Achteraf gezien natuurlijk achterlijk, maar ik drink die muntthee op. Stel je voor dat ze straks merkt dat ik het niet heb gedaan. Ze heeft mijn tas met mijn telefoon, kamerpas en sleutels mee. En mijn kleren. Dus ik ben ook nog afhankelijk. Maar verdomme wat is dit geil en spannend. In mijn rustige hoekje zit ik gelukkig redelijk uit het zicht, tegelijk heb ik ook geen goed zicht op de lobby en het trappenhuis. Ik moet er maar voor gaan. De muntthee is op en ik piep snel de bar uit. Als een wonder is er niemand in de gang. De derde verdieping. Zelf zit ik op de vijfde, dan neem ik sowieso de lift. Maar de derde… lift of trap? In mijn logica denk ik dat ik op de trap minder mensen tegen kom. Maar waar is de trap?
Gelukkig hebben deze hotels allemaal goede bordjes en wijzers. Trappen rechtdoor. Ai, de lobby. Het is rustig maar ik kan never nooit ongezien. Dan maar de bravoure. Ik loop straight forward door. De receptioniste ziet me en roept: “Meneer, dit kan niet. Gaat alles goed? Wat is er aan de hand?” Ik roep terwijl ik met straffe pas doorloop: “Ja hoor, een weddenschap,” en ik spring het trappenhuis in. Volgens mij ben ik nog nooit zo snel een trap op gelopen. De enkelingen die ik verder in de gangen zie, kunnen bijna niet snel genoeg kijken om zich te realiseren wat er eigenlijk gebeurt.

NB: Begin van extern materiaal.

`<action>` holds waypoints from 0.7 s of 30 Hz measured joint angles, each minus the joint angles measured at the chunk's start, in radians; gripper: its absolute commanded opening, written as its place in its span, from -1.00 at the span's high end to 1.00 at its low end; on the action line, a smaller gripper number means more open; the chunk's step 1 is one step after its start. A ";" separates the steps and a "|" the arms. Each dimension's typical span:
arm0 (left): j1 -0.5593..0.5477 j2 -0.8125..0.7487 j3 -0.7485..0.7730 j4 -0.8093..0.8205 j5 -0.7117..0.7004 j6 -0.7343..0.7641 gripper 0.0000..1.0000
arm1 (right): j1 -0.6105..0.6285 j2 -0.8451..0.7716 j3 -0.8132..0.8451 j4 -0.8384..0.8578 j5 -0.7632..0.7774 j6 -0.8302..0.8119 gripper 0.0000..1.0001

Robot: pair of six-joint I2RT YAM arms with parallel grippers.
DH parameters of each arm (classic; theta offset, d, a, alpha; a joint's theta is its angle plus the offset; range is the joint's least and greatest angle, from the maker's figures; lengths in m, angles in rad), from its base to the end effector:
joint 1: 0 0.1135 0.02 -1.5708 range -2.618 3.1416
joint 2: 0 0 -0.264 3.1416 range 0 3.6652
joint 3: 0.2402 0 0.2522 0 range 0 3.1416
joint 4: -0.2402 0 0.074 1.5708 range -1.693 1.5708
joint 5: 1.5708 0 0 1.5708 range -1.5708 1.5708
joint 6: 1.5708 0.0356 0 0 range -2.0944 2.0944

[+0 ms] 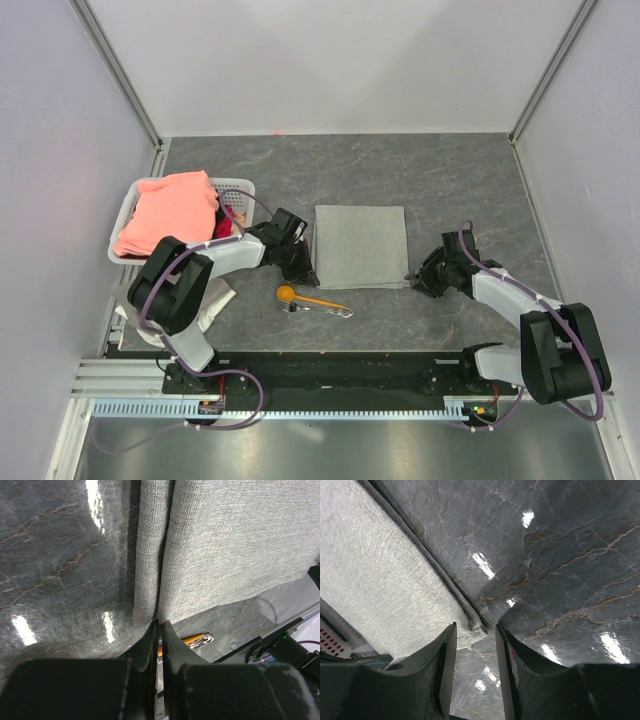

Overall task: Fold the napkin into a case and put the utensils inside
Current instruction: Pick up the rectangle-folded napkin from the center of the board.

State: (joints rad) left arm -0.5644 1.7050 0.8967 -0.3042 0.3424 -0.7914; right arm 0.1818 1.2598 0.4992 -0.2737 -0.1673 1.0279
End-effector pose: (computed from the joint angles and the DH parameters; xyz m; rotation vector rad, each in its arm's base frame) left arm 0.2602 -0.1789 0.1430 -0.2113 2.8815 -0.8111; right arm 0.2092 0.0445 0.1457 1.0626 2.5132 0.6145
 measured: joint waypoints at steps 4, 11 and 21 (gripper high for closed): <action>0.000 -0.003 -0.002 0.001 0.001 0.000 0.88 | -0.001 0.009 -0.004 0.024 -0.008 0.028 0.09; 0.000 -0.004 -0.002 0.005 0.005 0.000 0.88 | -0.001 0.009 -0.020 0.059 -0.020 0.057 0.13; 0.000 -0.005 -0.002 0.008 0.008 0.000 0.84 | -0.001 0.018 -0.037 0.079 -0.019 0.072 0.75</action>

Ik ben al snel op de derde verdieping en zie dat haar kamernummer direct vooraan bij het trappenhuis is. Maar hoeveel tijd is er eigenlijk verstreken? Het was nét iets voor elf toen ik voor het laatst op mijn telefoon keek en dat was nog toen ik volledig aangekleed was. Intussen heb ik me uitgekleed, nog een verse muntthee gedronken en ben ik naar boven gesprint. Zal dat een kwartier zijn? Stemmen en voetstappen…

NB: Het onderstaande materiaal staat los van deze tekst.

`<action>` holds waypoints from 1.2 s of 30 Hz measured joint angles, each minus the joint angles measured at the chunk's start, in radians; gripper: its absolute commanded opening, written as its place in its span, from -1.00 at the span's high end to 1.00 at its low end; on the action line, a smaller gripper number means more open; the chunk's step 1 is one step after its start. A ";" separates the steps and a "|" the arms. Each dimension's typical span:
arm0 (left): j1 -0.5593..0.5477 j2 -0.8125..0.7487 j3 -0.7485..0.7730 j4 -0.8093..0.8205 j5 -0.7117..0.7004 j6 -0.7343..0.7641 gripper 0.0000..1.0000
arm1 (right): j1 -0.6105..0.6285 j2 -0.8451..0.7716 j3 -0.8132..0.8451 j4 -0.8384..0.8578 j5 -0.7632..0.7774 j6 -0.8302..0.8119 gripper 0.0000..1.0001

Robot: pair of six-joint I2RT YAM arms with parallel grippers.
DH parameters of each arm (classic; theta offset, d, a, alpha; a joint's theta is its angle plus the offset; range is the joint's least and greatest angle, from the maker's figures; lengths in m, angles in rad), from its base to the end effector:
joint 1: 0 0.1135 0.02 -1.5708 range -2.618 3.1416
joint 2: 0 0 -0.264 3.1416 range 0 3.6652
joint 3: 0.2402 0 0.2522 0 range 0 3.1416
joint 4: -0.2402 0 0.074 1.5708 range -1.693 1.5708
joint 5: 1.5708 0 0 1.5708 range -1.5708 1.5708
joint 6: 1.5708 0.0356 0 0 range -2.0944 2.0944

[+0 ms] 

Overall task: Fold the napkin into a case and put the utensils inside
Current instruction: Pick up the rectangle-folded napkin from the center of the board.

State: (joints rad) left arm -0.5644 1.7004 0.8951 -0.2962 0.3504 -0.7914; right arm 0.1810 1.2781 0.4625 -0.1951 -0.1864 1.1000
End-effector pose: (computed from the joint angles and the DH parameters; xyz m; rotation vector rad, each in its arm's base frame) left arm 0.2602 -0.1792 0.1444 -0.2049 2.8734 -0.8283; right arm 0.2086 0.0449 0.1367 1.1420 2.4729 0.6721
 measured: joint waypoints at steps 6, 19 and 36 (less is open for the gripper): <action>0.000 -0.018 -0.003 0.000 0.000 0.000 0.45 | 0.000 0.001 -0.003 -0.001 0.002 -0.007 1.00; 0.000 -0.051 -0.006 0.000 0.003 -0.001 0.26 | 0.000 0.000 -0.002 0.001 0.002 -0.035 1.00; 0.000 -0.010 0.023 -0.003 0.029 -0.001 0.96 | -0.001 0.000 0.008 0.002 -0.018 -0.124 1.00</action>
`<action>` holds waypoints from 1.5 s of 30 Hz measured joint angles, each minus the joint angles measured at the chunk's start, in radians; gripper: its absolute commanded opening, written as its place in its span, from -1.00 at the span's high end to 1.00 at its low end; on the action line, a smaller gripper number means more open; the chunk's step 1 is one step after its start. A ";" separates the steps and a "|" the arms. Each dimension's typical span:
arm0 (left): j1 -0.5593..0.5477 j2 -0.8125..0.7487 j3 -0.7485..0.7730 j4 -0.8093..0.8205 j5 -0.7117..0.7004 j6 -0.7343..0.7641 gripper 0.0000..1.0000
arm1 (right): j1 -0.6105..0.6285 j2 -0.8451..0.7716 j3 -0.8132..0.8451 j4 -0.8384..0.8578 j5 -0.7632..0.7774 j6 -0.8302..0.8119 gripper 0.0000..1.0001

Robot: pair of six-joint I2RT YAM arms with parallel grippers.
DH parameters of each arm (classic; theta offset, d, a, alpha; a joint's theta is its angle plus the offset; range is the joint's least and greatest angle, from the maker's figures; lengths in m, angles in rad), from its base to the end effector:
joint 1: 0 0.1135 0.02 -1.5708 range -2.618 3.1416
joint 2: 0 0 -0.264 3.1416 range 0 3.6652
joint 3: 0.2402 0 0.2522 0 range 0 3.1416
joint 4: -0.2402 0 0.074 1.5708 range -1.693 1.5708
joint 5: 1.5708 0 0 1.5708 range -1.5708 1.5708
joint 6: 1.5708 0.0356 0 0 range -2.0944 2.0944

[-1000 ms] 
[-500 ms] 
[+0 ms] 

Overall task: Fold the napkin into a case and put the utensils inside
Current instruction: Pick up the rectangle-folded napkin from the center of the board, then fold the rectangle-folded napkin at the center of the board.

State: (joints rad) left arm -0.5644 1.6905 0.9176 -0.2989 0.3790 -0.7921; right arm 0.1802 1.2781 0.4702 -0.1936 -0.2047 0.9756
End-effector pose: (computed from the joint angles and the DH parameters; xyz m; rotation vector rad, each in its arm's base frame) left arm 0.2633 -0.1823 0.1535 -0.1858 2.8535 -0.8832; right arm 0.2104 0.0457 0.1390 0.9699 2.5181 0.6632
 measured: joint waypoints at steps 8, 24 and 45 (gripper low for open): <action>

Er komt net twee stellen de trap op gelopen. Duidelijk hebben ze veel whiskey gedronken. “Ha, hij is bloot”, roept een van de twee dames. Ze zijn vrij feestelijk gekleed, iets wat zich helemaal afzet tegen mijn staat van zijn. “Wat is er gebeurd man, uit de hand gelopen vrijgezellenfeest ofzo,” vraagt een van de mannen. “Kom op zich, kleed je aan, dit is toch niks om naar te kijken,” lacht hij. Ik sta met mijn mond vol tanden en mijn billen bloot. “Haha, hij heeft mijn zijn billen te weinig in de zon gezeten,” roept de andere dame. Met mijn rug en blote kont naar hen toe gericht – altijd save the best for last denk ik dan – hebben ze natuurlijk glorieus uitzicht. Ze lachen en brullen. En daar gaat de deur open, daar staat ze.

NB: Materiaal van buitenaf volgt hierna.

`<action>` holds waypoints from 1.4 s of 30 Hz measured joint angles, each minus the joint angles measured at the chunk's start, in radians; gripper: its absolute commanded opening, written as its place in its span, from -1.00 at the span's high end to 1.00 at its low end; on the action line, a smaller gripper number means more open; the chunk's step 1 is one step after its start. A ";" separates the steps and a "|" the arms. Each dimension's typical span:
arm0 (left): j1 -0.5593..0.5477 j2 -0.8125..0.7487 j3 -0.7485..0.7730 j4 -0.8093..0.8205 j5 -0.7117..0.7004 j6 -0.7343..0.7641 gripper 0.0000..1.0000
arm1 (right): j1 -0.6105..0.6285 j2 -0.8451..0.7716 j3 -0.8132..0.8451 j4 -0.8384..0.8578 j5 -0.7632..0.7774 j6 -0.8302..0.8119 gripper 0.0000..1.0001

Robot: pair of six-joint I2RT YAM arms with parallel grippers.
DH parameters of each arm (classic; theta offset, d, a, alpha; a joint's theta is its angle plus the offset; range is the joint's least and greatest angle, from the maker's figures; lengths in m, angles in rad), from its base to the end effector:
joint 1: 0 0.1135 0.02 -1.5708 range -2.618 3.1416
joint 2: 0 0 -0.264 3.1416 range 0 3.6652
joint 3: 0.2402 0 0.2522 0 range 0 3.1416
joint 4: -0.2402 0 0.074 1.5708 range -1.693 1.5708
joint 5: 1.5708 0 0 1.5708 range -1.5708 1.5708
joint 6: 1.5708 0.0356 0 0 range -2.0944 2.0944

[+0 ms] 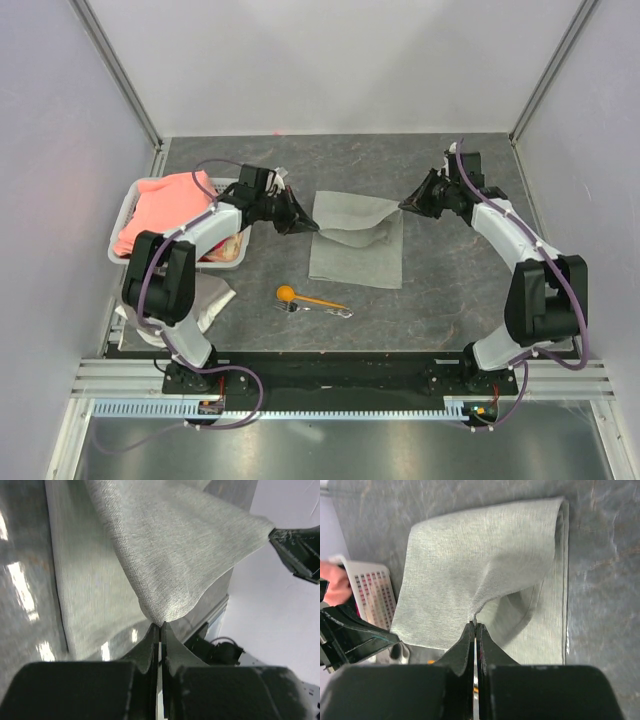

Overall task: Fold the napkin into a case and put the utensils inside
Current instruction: Fold the rectangle-folded napkin at the center of the board.

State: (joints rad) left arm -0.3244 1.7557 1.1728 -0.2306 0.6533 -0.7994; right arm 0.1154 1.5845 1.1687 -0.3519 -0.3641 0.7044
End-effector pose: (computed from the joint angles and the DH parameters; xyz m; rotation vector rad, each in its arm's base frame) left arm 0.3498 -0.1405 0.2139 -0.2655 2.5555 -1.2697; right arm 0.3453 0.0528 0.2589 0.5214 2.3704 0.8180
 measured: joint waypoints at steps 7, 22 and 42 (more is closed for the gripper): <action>-0.047 -0.073 -0.149 0.014 0.034 0.001 0.96 | 0.049 -0.111 -0.152 0.001 -0.010 -0.027 1.00; -0.043 -0.069 -0.159 -0.009 -0.036 0.009 0.96 | 0.190 -0.114 -0.483 0.213 -0.043 0.063 0.78; -0.037 -0.019 -0.090 -0.029 -0.106 0.034 0.96 | 0.195 -0.058 -0.547 0.341 -0.030 0.111 0.14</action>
State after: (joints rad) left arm -0.3614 1.7370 1.0828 -0.2600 0.5468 -0.7650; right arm 0.3107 1.5269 0.6220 -0.0105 -0.3939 0.8154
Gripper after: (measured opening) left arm 0.035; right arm 0.407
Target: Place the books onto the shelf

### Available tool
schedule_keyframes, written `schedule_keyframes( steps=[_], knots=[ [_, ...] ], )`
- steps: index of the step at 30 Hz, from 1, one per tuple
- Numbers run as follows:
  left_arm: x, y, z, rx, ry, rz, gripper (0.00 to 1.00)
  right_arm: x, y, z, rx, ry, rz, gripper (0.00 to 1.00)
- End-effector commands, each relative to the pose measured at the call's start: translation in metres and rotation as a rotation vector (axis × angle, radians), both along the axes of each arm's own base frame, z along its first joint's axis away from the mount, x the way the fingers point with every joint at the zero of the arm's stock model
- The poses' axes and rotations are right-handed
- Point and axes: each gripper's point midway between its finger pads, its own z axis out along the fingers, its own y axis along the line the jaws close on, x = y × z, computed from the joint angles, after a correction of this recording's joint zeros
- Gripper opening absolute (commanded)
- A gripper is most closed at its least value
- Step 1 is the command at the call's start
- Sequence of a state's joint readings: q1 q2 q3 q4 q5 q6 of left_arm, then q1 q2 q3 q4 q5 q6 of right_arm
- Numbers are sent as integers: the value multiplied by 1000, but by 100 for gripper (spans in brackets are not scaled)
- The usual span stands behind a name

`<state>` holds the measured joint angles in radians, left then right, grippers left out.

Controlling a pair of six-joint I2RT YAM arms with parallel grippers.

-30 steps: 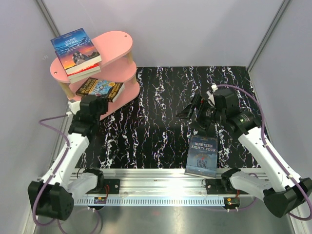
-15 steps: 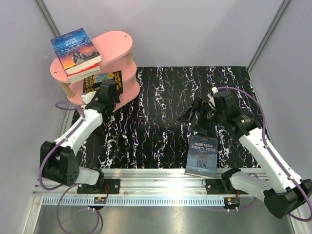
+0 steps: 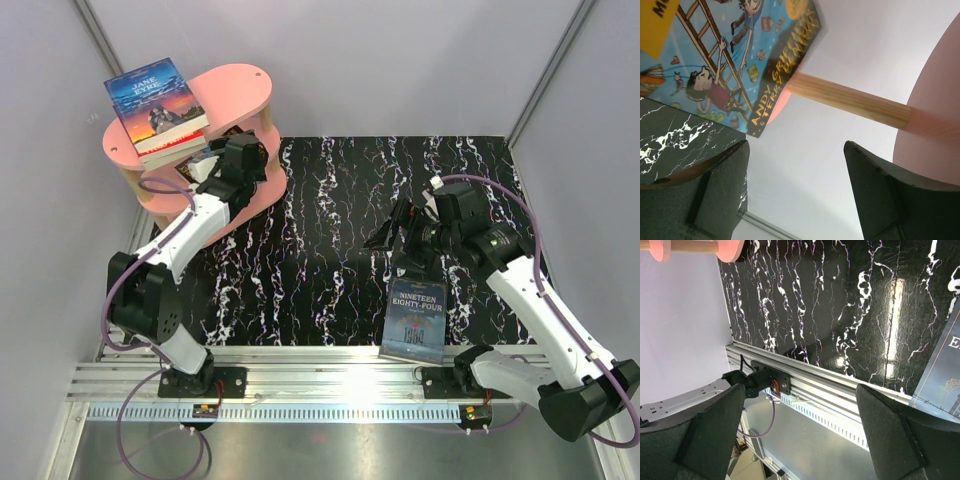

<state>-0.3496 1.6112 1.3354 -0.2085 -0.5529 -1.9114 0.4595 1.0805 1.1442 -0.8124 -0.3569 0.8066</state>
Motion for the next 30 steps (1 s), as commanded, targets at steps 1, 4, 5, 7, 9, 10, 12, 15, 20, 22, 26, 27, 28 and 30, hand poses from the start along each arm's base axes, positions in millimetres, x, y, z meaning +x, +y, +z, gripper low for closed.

“Wat ben je nou aan het spelen mannetje? Er is er maar één hier die speelt en dat ben ik” zegt ze streng. “Hier naar toe komen met je handen achter je rug. Laat die mensen lekker zien wat er te zien is.” En natuurlijk, vanzelfsprekend, gehoorzaam ik. Wat in een kwartier toch al kan gebeuren.